Instructions for the task –
Could you output each line below exactly as it appears, excluding any pictures?
--
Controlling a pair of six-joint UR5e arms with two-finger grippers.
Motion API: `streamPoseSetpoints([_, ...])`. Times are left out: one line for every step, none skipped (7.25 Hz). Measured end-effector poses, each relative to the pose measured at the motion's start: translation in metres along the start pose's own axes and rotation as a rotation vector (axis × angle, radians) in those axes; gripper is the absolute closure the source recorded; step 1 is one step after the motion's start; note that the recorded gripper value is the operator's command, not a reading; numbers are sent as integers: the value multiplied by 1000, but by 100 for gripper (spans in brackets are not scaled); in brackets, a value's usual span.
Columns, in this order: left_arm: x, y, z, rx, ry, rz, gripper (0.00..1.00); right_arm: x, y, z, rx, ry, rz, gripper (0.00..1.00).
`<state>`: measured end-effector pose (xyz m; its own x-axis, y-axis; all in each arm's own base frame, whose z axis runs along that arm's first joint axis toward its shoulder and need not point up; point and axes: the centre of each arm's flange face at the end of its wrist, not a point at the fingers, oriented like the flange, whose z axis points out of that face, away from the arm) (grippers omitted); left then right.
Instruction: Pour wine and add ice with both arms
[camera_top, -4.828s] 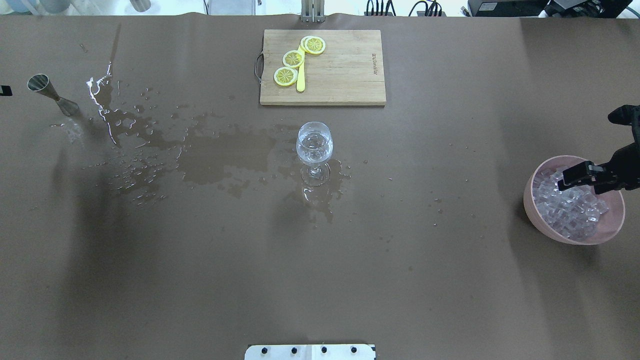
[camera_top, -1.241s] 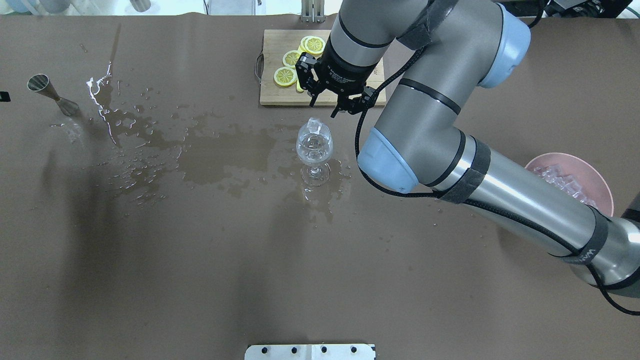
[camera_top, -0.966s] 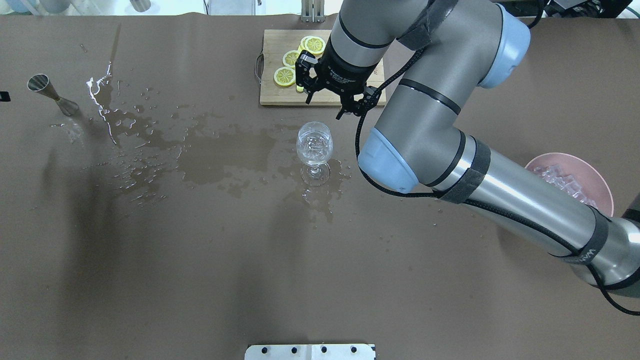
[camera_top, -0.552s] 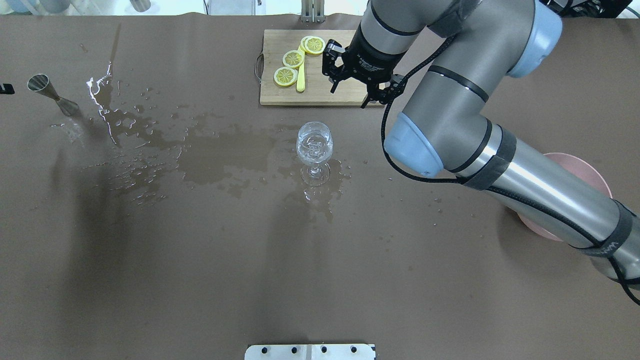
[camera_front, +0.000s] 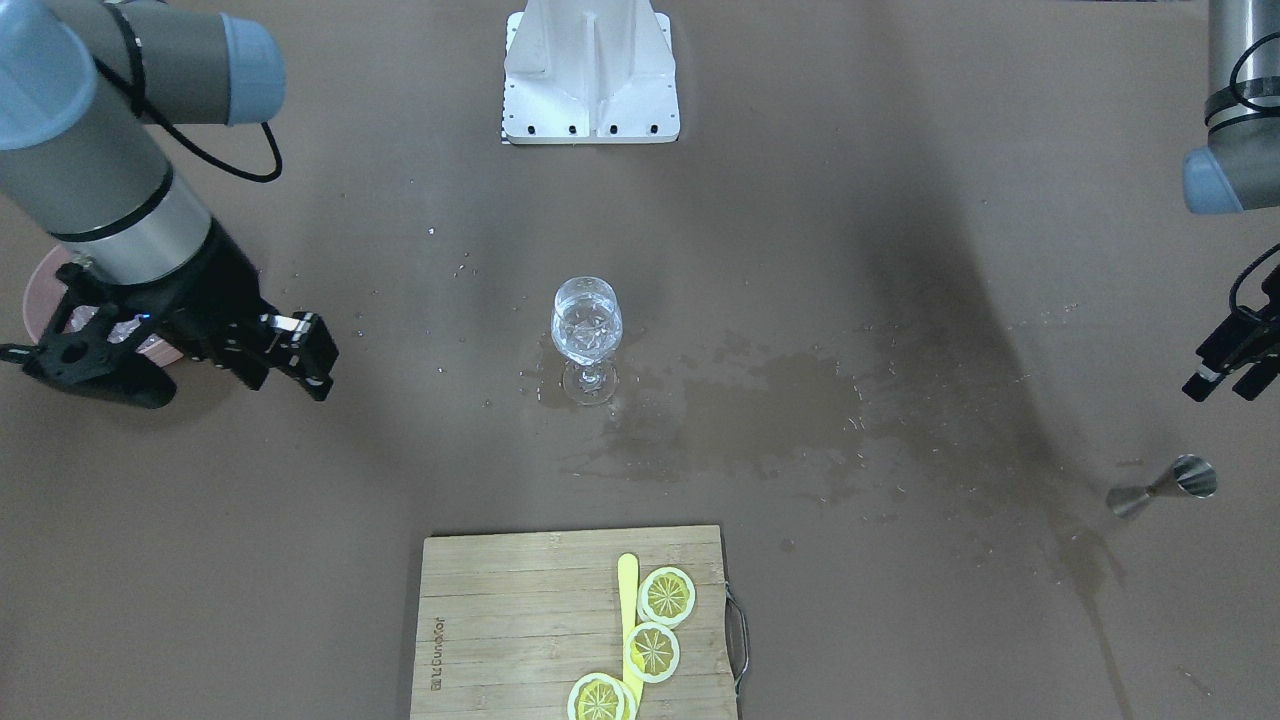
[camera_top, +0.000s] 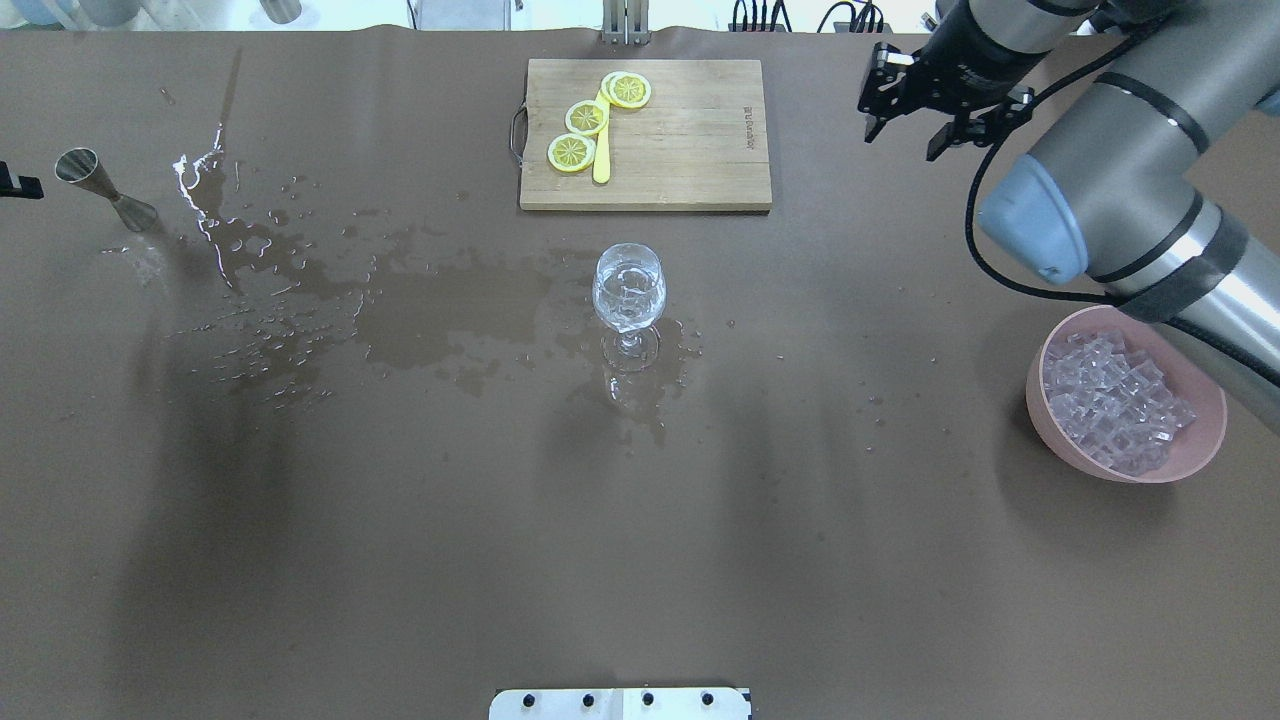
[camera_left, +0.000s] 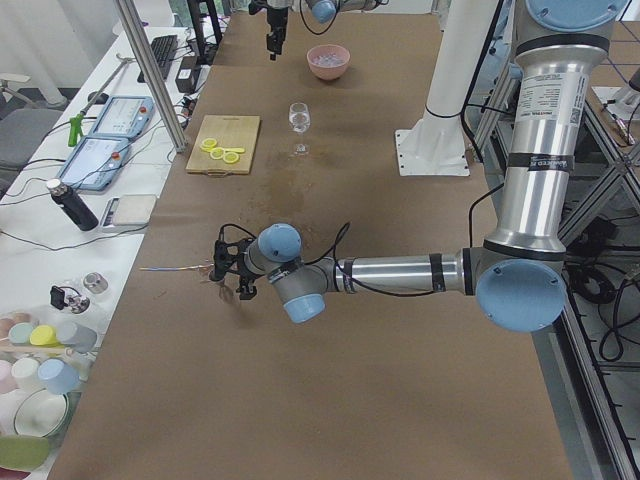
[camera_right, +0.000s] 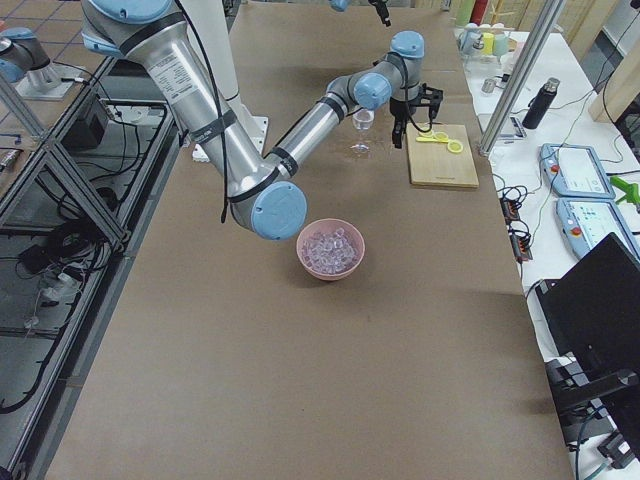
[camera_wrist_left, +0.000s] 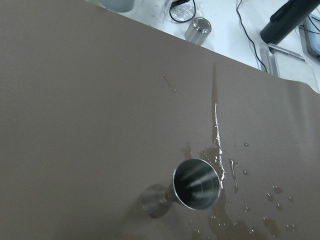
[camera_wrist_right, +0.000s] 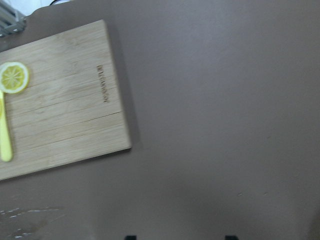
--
Solution for this problem –
Controlling a pair of six-joint UR5e arms with two-finger grippers.
Motion API: `streamPoseSetpoints([_, ...])`. Times are left out: one line for every step, none skipped (7.25 Hz). Measured end-effector poses, each relative to the pose measured at the motion's start: translation in metres along the start pose's own axes and rotation as a rotation vector (axis × angle, radians) in those axes; gripper is the absolute closure the source recorded; step 1 is one step after the motion's start; note that the recorded gripper value is the operator's command, not a reading; numbers are sent as integers: the value multiplied by 1000, but by 100 for gripper (spans in brackets are not scaled); in brackets, a value's usual span.
Columns, in this order: left_arm: x, y, z, rx, ry, rz, gripper (0.00..1.00); right_arm: x, y, z, rx, ry, rz, gripper (0.00..1.00).
`<state>`: measured end-effector pose (xyz m; its own x-axis, y-axis; all in each arm's own base frame, whose z axis runs along that arm's first joint axis toward its shoulder and need not point up; point and axes: the centre of each arm's flange face at the end of its wrist, not a point at the fingers, oriented like the flange, whose z axis points out of that face, away from the arm) (grippers omitted); left then right.
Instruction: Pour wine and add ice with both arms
[camera_top, -4.828s] 
[camera_top, -1.241s] 
[camera_top, -0.966s] 
[camera_top, -0.552s] 
[camera_front, +0.000s] 
[camera_top, +0.000s] 
[camera_left, +0.000s] 
[camera_right, +0.000s] 
[camera_wrist_left, +0.000s] 
[camera_wrist_right, +0.000s] 

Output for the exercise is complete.